Elles transforment par leur présence la vasque en monde, la vaisselle en paysage. Elles en font la bouche des Enfers, dont je connais le lieu et les secrets pour y pénétrer et en revenir sain et sauf. Ce sont des gardiennes. Femmes, elles féminisent aussi ce paysage en lieu sexuel. La vie, la mort, je vous l’avais annoncé.

Cette vasque raconte une histoire de coupe, de gouffre infernal, de désir et de métamorphose avortée ou en cours. J’aurais voulu rejoindre mes consœurs dans leur sabbat métamorphique à venir, attirée par la profondeur. J’ai préféré retrouver ma puissance et ne pas céder au vertige. Un texte vaut bien quelques maléfices. À votre tour de vous risquer au bord du gouffre. »

Émilie Bouvard


II - Puissances de l'attente et du vide

« Sophie Gaucher trace et accumule des objets qu’elle quitte en les branchant les uns sur les autres. Souvent un membre ébauche avant d’être achevé le départ d’un autre.
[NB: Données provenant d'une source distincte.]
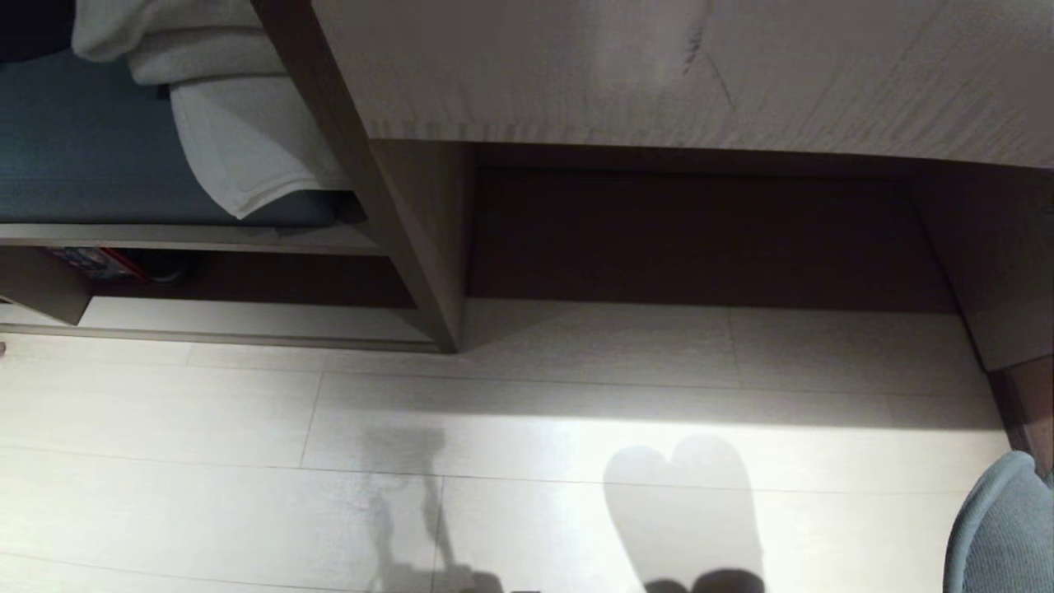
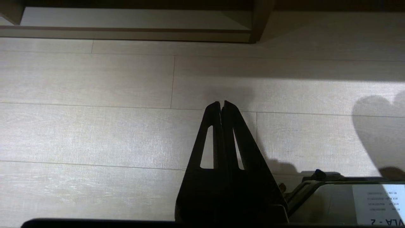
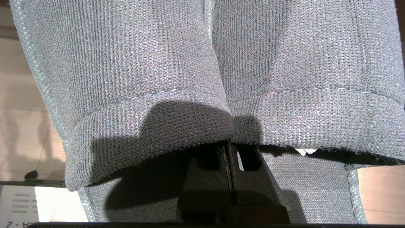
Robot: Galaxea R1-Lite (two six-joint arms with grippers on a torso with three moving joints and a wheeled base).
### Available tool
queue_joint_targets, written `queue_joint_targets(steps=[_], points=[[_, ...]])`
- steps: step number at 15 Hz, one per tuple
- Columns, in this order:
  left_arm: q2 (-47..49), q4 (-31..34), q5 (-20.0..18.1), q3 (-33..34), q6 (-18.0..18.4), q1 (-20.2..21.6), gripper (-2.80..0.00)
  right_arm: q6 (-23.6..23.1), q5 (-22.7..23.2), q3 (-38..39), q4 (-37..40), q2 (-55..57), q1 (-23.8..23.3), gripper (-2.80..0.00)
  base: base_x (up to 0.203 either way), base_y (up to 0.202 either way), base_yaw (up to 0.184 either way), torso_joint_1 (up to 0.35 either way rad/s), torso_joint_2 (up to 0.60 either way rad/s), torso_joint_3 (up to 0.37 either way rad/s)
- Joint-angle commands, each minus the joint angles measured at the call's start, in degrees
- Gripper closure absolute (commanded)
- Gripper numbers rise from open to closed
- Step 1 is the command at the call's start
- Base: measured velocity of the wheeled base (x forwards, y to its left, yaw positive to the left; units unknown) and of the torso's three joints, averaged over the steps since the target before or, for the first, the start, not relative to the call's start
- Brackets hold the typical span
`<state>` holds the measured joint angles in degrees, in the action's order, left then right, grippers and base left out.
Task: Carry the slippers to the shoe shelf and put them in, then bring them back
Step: Place the slippers into the shoe cabinet
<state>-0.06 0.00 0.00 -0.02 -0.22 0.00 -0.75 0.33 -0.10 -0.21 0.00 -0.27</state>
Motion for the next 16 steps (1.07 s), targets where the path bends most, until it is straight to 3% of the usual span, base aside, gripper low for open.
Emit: queue_joint_targets(steps=[1, 16], points=[[0.06, -0.03, 0.00, 0.02, -0.04, 0.00, 0.00, -0.04, 0.02, 0.01, -0.06, 0.09, 0.00, 0.00, 0.000, 0.000, 0.000, 0.004, 0.00, 0.200], [0.06, -0.03, 0.00, -0.04, -0.04, 0.00, 0.00, -0.04, 0.02, 0.01, -0.06, 0.09, 0.00, 0.00, 0.000, 0.000, 0.000, 0.003, 0.00, 0.203]])
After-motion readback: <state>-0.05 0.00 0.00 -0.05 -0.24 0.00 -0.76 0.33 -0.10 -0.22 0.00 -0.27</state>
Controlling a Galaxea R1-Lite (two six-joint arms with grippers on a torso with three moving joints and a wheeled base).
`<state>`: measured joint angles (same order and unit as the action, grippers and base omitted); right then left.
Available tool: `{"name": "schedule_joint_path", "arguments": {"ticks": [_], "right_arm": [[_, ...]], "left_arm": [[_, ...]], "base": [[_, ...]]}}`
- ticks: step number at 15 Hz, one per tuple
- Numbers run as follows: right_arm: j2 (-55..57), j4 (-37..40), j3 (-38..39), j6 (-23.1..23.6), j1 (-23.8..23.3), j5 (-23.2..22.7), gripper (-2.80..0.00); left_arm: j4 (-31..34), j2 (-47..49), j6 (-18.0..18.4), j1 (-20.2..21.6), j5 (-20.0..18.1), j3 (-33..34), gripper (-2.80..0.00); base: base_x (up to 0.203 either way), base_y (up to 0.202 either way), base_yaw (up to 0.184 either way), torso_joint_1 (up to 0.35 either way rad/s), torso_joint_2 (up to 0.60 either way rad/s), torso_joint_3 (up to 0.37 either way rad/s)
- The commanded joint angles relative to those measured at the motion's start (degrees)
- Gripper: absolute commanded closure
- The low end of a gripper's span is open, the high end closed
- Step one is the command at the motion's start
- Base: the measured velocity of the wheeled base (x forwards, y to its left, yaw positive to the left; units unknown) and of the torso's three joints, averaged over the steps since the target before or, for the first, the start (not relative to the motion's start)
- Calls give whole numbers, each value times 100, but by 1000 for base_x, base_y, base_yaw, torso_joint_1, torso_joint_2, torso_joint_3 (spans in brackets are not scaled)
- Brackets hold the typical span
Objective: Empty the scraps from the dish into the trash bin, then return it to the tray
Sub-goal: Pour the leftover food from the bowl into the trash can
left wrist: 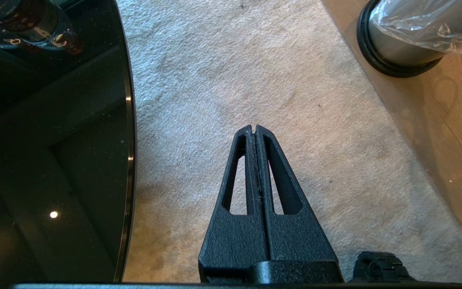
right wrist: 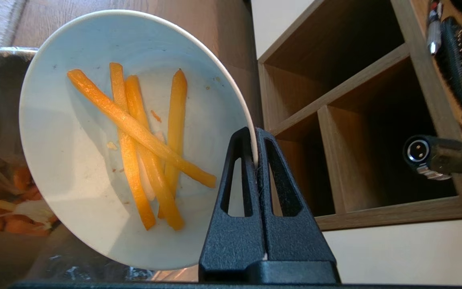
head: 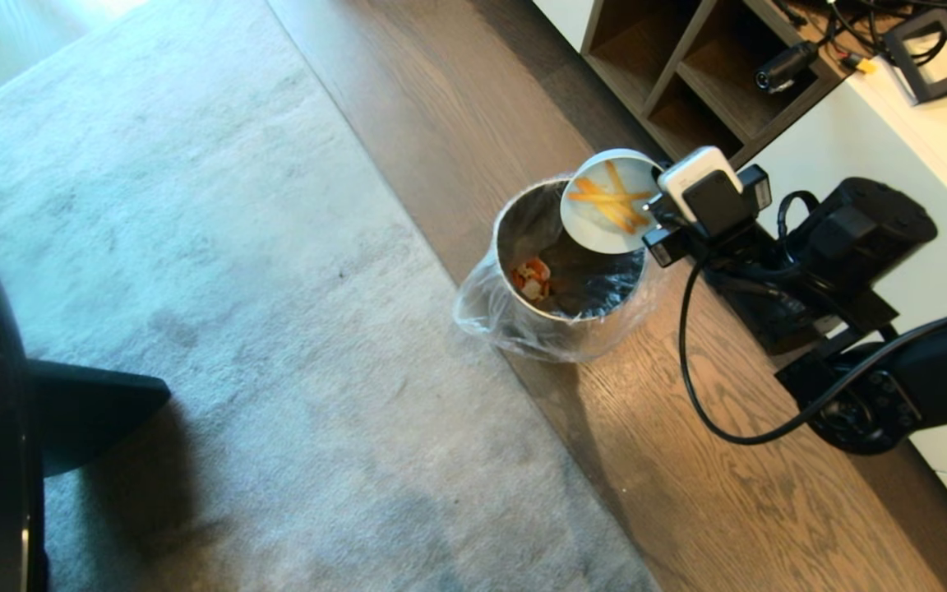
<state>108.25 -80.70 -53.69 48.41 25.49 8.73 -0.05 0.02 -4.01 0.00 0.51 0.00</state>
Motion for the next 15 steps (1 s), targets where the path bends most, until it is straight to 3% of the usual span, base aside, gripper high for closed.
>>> {"name": "schedule_joint_path", "arguments": {"ticks": [1,3,7,12,15], "right_arm": [[47,-94,-70,225,9,-40,0],[47,-230,-122,657,0,-313,0],[60,-528,-98,1564,38,-415,0],[170,-912,-84,2165,83,-407,0],[196,-912,-31,2200,173,-678,0]], "left_arm": [[-4,-2,-3,0,2,0,0],[-4,-2,-3,0,2,0,0],[-4,-2,-3,0,2,0,0],[-4,-2,-3,0,2,0,0],[-4,-2,-3,0,2,0,0]], "base": [[0,0,0,0,0,0],[0,0,0,0,0,0],[0,0,0,0,0,0],[0,0,0,0,0,0],[0,0,0,0,0,0]]}}
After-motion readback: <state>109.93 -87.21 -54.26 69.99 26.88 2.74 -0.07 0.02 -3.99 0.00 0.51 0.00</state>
Et intimement on ressent comme une évidence cette possibilité chimérique de la pousse d’un pied au sommet du crâne, d’un siamois dans son dos…




Dans l’espace atterré, ses formes résistent doublement : d’une part elles ont résisté aux mécanismes d’accumulation qui les ont créées et agrégées – et qui peuvent sans cesse les détruire –, d’autre part, elles résistent à l’absence de cadre, au vide immense qui les entoure. Elles sont toutes à égalité devant ces puissances du vide, qu’elles s’étendent sur des murs entiers ou qu’elles soient quasiment inaperçues de la taille d’un pouce.

Son travail dit aussi ou révèle quelques unes des puissances de l’attente et du vide : ses formes sont postées sur les passages invisibles du temps ou de certaines tensions fantastiques. À ce titre, elles sont empreintes des signes de ces puissances, qu’elles convoquent ou conjurent. Il est question dans son travail de durée, d’étendue, de latence de la forme.


Il y a de l’aventure à vivre dans l’infime ou l’inaperçu. Sophie Gaucher le rappelle à la manière d’un enfant qui aurait conquis l’attention des adultes oublieux des secrets des premières années, ce monde étonnant qui peut être rappelé en un instant par un dessin, et où on se préoccupe de l’avenir des poussières ou de l’assemblage d’un détail de construction. Que ses regards se posent sur le détail insignifiant de notre quotidien, il en ressort indifféremment, et avec une apparente candeur, une orgie ou une scène de chasse, un mutant ou un bonhomme esseulé… »

Stéphane Lami-Rousseau et Jean Lamort


III - Première et dernières dates

1984 : Naissance à Poitiers.
2008 : Lauréate de la Biennale de la jeune création de Houilles - Salon du dessin contemporain avec la Galerie Artegalore, Paris.
2009 : Travail de résidence en collaboration avec la ville de Houilles - Première exposition personnelle à la Galerie Artegalore, Paris.
2010 : Prix agnès b pour la jeune création.